Das Modellprojekt „Dehnungsfuge – Auf dem Lande alles dicht?“ des Bundesprogramms „Demokratie leben!“ will dem demografischen Wandel in ländlichen Regionen mit Kunst und gesellschaftlichem Diskurs entgegenwirken – für das Bleiben und gegen Rechtsextremismus.
Leerstand im ländlichen Raum mit Leben füllen – dafür realisiert das Bundesmodellprojekt „Dehnungsfuge“ Kultur- und Bildungsprojekte, in denen Alteingesessene und Zugewanderte dem demografischen Wandel und der Politik-Verdrossenheit etwas entgegensetzen sollen. Dies passiert in mehreren Bundesländern in ganz unterschiedlichen Formen:
- In Lutherstadt Eisleben proben Jugendliche Theaterstücke und initiierten eine Sport-AG im leerstehenden Kaufhaus oder beleben den öffentlichen Raum mit Graffiti-Kunst.
- In Brandenburg entstehen in einer leerstehenden Kapelle transportable Möbel. Visionsworkshops zur Leerstandsumnutzung werden on- und offline kommuniziert, Tanz-Video-Workshops beleben alte Fabrikhallen.
- In der Kleinen Markthalle der Hansestadt Stendal bietet die „Wunder-Bar“ Freiraum für diverse Ehrenamtsprojekte.

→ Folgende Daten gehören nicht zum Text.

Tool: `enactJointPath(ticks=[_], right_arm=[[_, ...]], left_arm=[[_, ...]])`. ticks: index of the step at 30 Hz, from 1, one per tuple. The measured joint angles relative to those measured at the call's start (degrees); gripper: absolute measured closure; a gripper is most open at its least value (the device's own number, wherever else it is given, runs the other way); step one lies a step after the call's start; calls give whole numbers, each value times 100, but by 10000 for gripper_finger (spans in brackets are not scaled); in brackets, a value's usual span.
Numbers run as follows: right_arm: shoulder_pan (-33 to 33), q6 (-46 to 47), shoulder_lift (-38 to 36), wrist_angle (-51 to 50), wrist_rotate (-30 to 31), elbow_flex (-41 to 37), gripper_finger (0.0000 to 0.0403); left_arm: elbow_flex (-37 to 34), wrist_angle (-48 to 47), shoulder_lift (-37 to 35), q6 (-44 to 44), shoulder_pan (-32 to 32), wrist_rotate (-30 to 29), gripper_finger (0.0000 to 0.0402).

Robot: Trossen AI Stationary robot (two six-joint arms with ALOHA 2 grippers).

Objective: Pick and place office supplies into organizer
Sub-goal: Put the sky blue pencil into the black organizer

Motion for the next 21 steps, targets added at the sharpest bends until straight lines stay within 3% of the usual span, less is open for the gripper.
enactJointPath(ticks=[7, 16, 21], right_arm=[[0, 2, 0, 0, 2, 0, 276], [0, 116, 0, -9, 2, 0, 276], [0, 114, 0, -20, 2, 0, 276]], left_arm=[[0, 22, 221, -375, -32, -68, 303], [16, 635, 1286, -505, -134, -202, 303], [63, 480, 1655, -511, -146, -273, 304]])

- Am vierten Standort, dem einzig noch bestehenden ehemaligen „sozialistischen Muster-Dorf“ Mestlin in Mecklenburg-Vorpommern steht ein ganzes Gebäude-Ensemble leer. Dort erobern Jugendliche mitten im Leerstand Inseln der interkulturellen Bildung für Foto- und Graffiti-Workshops, zum Chillen und Theaterspielen.

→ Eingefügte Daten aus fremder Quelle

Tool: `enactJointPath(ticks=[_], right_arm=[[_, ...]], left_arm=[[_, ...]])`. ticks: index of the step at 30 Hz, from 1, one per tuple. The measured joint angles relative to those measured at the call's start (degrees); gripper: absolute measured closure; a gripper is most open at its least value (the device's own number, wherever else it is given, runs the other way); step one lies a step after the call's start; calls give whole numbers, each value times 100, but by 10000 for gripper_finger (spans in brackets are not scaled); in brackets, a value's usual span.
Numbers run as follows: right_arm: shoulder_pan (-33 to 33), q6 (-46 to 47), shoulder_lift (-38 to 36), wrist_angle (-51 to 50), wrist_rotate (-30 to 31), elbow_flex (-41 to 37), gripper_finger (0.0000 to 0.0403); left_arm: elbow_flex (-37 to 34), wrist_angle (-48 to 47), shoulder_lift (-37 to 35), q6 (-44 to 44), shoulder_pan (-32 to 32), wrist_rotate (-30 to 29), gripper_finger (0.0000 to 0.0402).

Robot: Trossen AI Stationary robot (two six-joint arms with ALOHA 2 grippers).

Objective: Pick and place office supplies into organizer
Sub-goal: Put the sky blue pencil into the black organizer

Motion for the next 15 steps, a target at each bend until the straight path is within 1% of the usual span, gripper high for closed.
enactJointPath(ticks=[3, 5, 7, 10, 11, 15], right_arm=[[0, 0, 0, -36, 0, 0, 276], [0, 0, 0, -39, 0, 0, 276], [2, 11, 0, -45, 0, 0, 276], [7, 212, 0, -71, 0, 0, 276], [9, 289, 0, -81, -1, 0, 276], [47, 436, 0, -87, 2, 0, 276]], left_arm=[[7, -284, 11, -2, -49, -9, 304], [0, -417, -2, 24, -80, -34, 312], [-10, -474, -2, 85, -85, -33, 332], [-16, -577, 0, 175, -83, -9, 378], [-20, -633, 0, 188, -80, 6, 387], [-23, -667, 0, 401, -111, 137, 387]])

Die Idee, den Folgen des demografischen Wandels mit kultureller Bildung, mit Geschichtslernen, Netzwerken und Leerstandsbesetzung zu begegnen, erwies sich zunächst als schwer vermittelbar: Teils gab es keine konkret anvisierten leerstehenden Gebäude, denn derer gibt es schlicht zu viele. Teils gab es erste Aktivitäten, denen sich aber zunächst niemand anschloss. Um die Partizipation zu erhöhen, wurden Radio-Features geschaltet, Foto-Safaris und Visions-Workshops veranstaltet.

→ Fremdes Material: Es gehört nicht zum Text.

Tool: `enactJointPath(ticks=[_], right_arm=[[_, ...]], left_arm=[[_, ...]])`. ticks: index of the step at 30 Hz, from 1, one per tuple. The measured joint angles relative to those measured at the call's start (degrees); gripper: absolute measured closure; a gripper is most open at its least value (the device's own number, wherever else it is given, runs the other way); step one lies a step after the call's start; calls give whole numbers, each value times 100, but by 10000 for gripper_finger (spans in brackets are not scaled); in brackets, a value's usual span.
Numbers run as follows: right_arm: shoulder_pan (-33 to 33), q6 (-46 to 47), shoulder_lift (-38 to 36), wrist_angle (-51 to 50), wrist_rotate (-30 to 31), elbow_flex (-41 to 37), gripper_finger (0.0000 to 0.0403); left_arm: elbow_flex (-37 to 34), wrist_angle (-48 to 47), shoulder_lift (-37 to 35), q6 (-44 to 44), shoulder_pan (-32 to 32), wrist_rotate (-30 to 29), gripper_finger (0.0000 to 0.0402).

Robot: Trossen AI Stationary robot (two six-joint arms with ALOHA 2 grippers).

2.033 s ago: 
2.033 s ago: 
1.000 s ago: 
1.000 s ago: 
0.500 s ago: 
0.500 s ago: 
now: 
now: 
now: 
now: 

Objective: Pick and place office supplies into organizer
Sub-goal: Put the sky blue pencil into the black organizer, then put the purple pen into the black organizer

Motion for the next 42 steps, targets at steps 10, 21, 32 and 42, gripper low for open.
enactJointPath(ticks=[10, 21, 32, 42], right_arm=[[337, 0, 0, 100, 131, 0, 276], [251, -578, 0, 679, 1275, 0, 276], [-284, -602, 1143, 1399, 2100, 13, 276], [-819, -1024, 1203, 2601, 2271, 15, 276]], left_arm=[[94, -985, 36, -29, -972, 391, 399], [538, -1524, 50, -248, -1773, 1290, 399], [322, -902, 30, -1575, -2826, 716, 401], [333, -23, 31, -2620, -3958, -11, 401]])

Sprachlich, religiös und sozial gemischte Teams
Einmal angestoßen, begriffen die Teilnehmenden und Multiplikatoren den Weg als Ziel und realisierten vielfältige Projektideen:
- kreativ umgesetzte Fotoausstellungen,
- Theater-Performances,
- Bürgerversammlungen,
- Graffiti-Kunst,
- Fachkonferenzen oder
- das selbst erstellte Erklärvideo „Was ist die Dehnungsfuge?“
Inwieweit die Jugendlichen weiterhin Kunst den Leerständen entgegensetzen und ob dann messbar mehr Menschen im Lande bleiben, wird von der Weiterentwicklung der Leitgedanken und der Rahmenbedingungen vor Ort abhängig sein:
Ist die Idee verankert? Sind das dazugehörige „Label“ und daran gekoppelte Kunstaktionen kohärent, wiedererkennbar und sinnstiftend?
Für die Aktionen in Stendal können diese Fragen mit „ja“ beantwortet werden. Durch wiederholt angeschobene Beteiligungsformate, Tanz- und Koch-Workshops oder Möbelbauen ließen sich dutzende Menschen animieren und aktivieren.
Um das knappe Budget aus Bundes- und Landesmitteln aufzustocken, werden die lokalen Netzwerke im Antragswesen gecoacht. Zehntausende Euro wurden so bereits von privaten Stiftungen akquiriert und vor Ort investiert. Ein Prinzip bei der Umsetzung inklusiver und integrativer Projekte der .lkj) ist die paritätische Besetzung der Projektleitenden sowie der Teilnehmenden: Sowohl sprachlich und religiös als auch sozial gemischte Teams kümmern sich um ebenso heterogene Jugendgruppen.
Die Vorteile: Sprachbarrieren werden schneller durchbrochen und es findet ein Wissenstransfer auf Augenhöhe statt. Erleichtert wird so auch die Einbindung von Minderheiten, seien es sozial Benachteiligte oder unbegleitete minderjährige Geflüchtete.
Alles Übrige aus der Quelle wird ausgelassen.